慣れたように迷わず奥へ進む男に、手下が慌てて付いていく。
「あ、は、えぇ、商品は金庫に」
「ふむ。売り上げは後で精算するとして、うちの商品の支払いは先にいただこうかな。マーカスはどこだい?」
「え、ええ、あの、マーカス様は、少し外しておりまして……!」
「うん?私が来たのに?何かあった?」
「へ、あ、あの……」
モノクルの男は酷薄な笑みを浮かべた。イドも呼気を殺して、成り行きを見守っている。
「本当に、どうしたの?」
「おい、何かあるなら、洗いざらい吐け」
モノクルの男の部下が静かに圧力をかけた。一団は5人。ただの商人の雰囲気じゃない。
これまで分かっているヒト魔石の関係者は、サマルのダスハー将軍とシャキイフ商会、レーヴァンのマーカスとオーレリー商会。
ダスハー将軍は魔石の販売、マーカスは作成。
ダスハーは人を攫ってある違法魔術師に提供し、人工魔石を国内だけでなく何処かへ輸出し、不正に資金を得ていた。

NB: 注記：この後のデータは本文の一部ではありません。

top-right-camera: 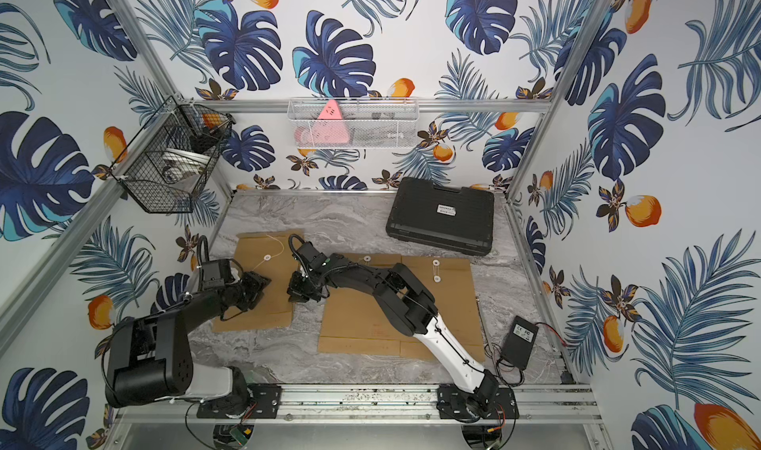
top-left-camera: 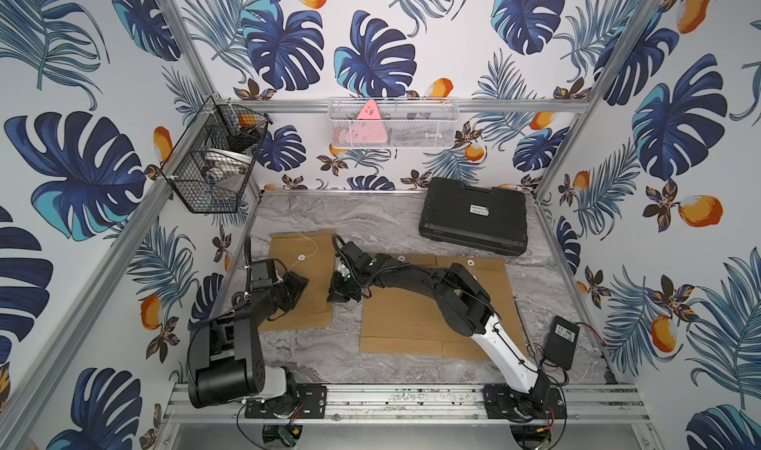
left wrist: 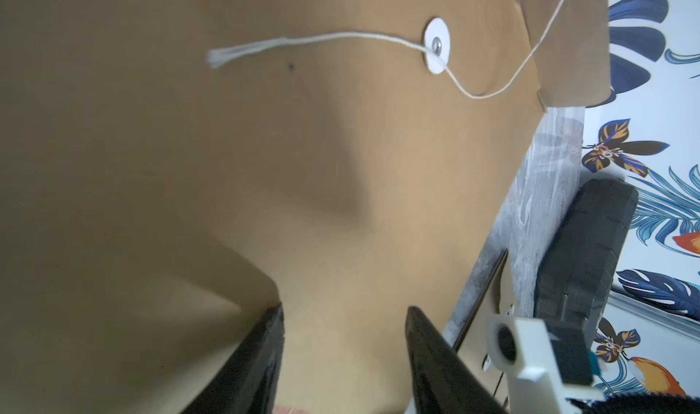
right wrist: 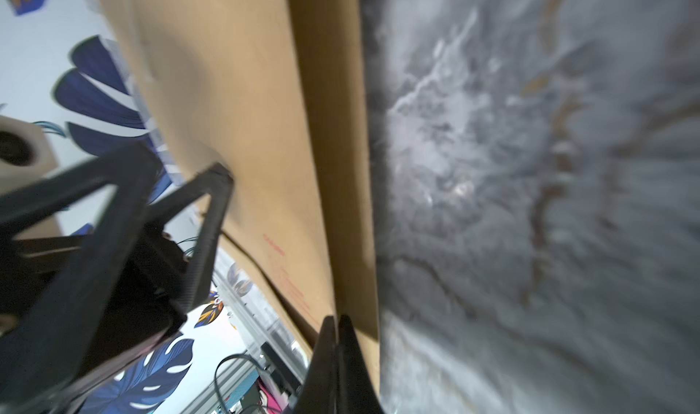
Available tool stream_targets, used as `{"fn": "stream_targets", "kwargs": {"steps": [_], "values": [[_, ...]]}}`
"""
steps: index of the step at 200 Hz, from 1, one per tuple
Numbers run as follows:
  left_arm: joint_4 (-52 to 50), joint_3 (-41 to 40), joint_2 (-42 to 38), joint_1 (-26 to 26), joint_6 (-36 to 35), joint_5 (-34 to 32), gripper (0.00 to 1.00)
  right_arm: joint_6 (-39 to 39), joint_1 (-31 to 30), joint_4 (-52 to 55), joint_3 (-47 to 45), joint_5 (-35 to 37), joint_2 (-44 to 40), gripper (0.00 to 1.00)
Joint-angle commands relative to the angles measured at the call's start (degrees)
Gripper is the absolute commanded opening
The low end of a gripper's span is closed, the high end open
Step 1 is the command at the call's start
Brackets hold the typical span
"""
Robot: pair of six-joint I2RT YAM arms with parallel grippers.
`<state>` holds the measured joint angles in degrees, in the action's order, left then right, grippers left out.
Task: Close the mouth of the file bag
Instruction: Pick up the file bag from the center of the board.
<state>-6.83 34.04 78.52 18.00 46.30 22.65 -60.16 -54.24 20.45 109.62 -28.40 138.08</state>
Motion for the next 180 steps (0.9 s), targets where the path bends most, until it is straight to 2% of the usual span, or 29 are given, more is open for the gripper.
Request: {"fn": "stream_targets", "kwargs": {"steps": [1,18,46,67,98,140,180], "values": [[-11.36,5.61,-3.04,0.02,-5.01,0.33,0.58,0.6,1.59,-1.89,-3.38,-3.74,-5.11,0.0],[-15.55,10.32,-4.59,-0.55,-7.58,0.69,0.59,0.18,3.61,-3.54,-7.95,-8.36,-9.84,0.0],[-20.22,17.99,-2.89,-5.18,-12.73,4.0,0.6,1.56,7.64,-3.77,-17.12,-12.77,-19.6,0.0],[-23.64,20.45,-2.77,-6.05,-14.43,3.96,0.6,2.93,10.9,-2.05,-22.31,-16.97,-26.2,0.0],[-22.29,15.0,-3.38,-5.79,-13.08,5.2,0.62,-0.21,15.51,-6.17,-29.68,-22.58,-33.17,0.0],[-10.37,4.18,-0.59,-5.69,-3.61,17.54,0.62,-5.54,18.09,-13.52,-34.49,-27.43,-34.33,0.0],[-9.34,3.46,1.21,-5.61,-4.5,18.71,0.6,-9.91,20.04,-19.51,-36.48,-30.61,-34.52,0.0]]}}
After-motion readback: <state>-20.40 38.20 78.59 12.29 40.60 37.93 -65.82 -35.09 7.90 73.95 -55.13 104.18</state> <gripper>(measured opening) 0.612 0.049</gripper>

この違法魔術師は、記憶こそ失っているがマーカスで決まりと目されている。
ダスハーが命を対価に契約した輸出先は、魔石が手に入らなくなったらどうするだろうか。
自ら買い付けとするのではないか。それこそ、ダスハーと同じように素材を提供して。
そして今この男は確かに、マーカスと言った。
マーカスと北に繋がりがあるなら、ダスハーとも繋がりがあっても、おかしくないのでは。
ざわりとアルカの背中に悪寒が走る。
ダスハー将軍に大金を与え、命を差し出させることが出来る者。そんなの一介の商会に出来る訳はないし、旨味も無い。
だが、目の前の男なら出来るのではないか。
一律に整った揺るがない呼吸。そろばんより剣を握るにふさわしい手。
商人の服装からでも判る、鍛えた体付き。
抑えていても滲み出る威圧的な空気。改めて目の前の集団を見る。
ドッと心臓が鳴った。冷や汗が背中から流れる。
「あ、あの……それが、マーカス様が未だ到着しなくて……、魔石がそろわなくて……。も、もちろん、他の商品はございますが……、その」
「ふむ?マーカスが……。ちなみに最後に連絡が取れたのは?」
「はい、2ヶ月ほど前に、間もなくこちらに移ると伝令が来たきりです……」
モノクルの男は少し考えて、右隣の男に目配せをした。
「それは困りましたね。私たちの方でもマーカスを探しますので、最後にいた場所は分かりますか?」
「あ、はい、アズカン地方からの伝令便でした」
「ははあ、成る程、どうもありがとう」
モノクルの男がにっこりと笑うと、右隣の男が即座にマーカスの手下を斬り伏せた。
顔色も変えず一撃の下に手下を斬り殺した男は、事も無げに剣を収めた。
正確無比な太刀筋は、訓練によって培われたものだ。これまで対峙したことは無いが判る。
この男たちは、フォルクロー帝国の軍関係者と見て間違いない。
「さて……」
モノクルの男がぐるりと首を回す。通路の壁に控えていたアルカとイドを見た。
「誰かな?居るのは、分かるよ」
一団の視線が一斉にアルカたちに注がれる。
だが、モノクルの男を始め、姿までは捉えていないらしい。正体を暴かれる訳にはいかない。
突破しようにも既に隙の無い男たちが、さり気なく通路の左右をカバーしている。
「少しお話しないかい。いつまでもコソコソしてないで」
イドだけなら、影を使えば脱出出来る。
読唇術はイドも使える筈だから、口の動きだけで影に入れと伝える。
アルカはどうすると問われて肩を竦める。取り敢えず全力の強化で切り抜けるしかない。
「私、実はあんまり気が長くなくてね」
魔力が集束する気配がしたと思った瞬間、炎の槍が宙に多数展開された。